## Exercise requirements
Below are records; output exactly the lines from the one with "Can you find the brown" through their final line.

## Data shown
━━━━━━

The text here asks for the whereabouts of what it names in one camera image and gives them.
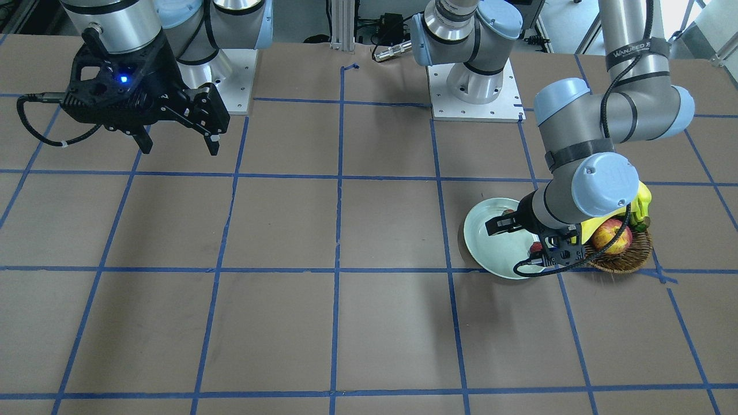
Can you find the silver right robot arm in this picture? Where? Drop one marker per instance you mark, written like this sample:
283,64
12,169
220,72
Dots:
173,23

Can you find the pale green round plate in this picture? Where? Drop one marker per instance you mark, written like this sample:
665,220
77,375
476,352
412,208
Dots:
497,254

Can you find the red yellow apple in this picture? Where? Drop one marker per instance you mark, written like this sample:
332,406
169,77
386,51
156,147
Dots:
606,232

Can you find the yellow banana bunch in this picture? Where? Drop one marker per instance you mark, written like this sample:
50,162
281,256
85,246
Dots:
639,216

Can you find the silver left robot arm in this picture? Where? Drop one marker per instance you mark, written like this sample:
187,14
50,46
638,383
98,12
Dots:
579,130

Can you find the aluminium frame post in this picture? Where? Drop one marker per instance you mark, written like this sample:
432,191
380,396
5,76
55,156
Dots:
342,23

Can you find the brown wicker basket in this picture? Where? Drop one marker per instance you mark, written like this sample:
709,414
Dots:
633,259

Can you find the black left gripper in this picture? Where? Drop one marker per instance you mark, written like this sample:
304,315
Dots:
523,214

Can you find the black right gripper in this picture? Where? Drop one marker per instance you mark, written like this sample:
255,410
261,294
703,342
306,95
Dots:
163,79

━━━━━━

## Answer to the problem
Can you find the brown wicker basket in this picture? Where? Drop one marker per instance you mark, written like this sample:
709,414
Dots:
633,259

Can you find the black left gripper in this picture? Where? Drop one marker per instance you mark, written like this sample:
304,315
Dots:
523,214

Can you find the black right gripper in this picture? Where? Drop one marker per instance you mark, written like this sample:
255,410
261,294
703,342
306,95
Dots:
163,79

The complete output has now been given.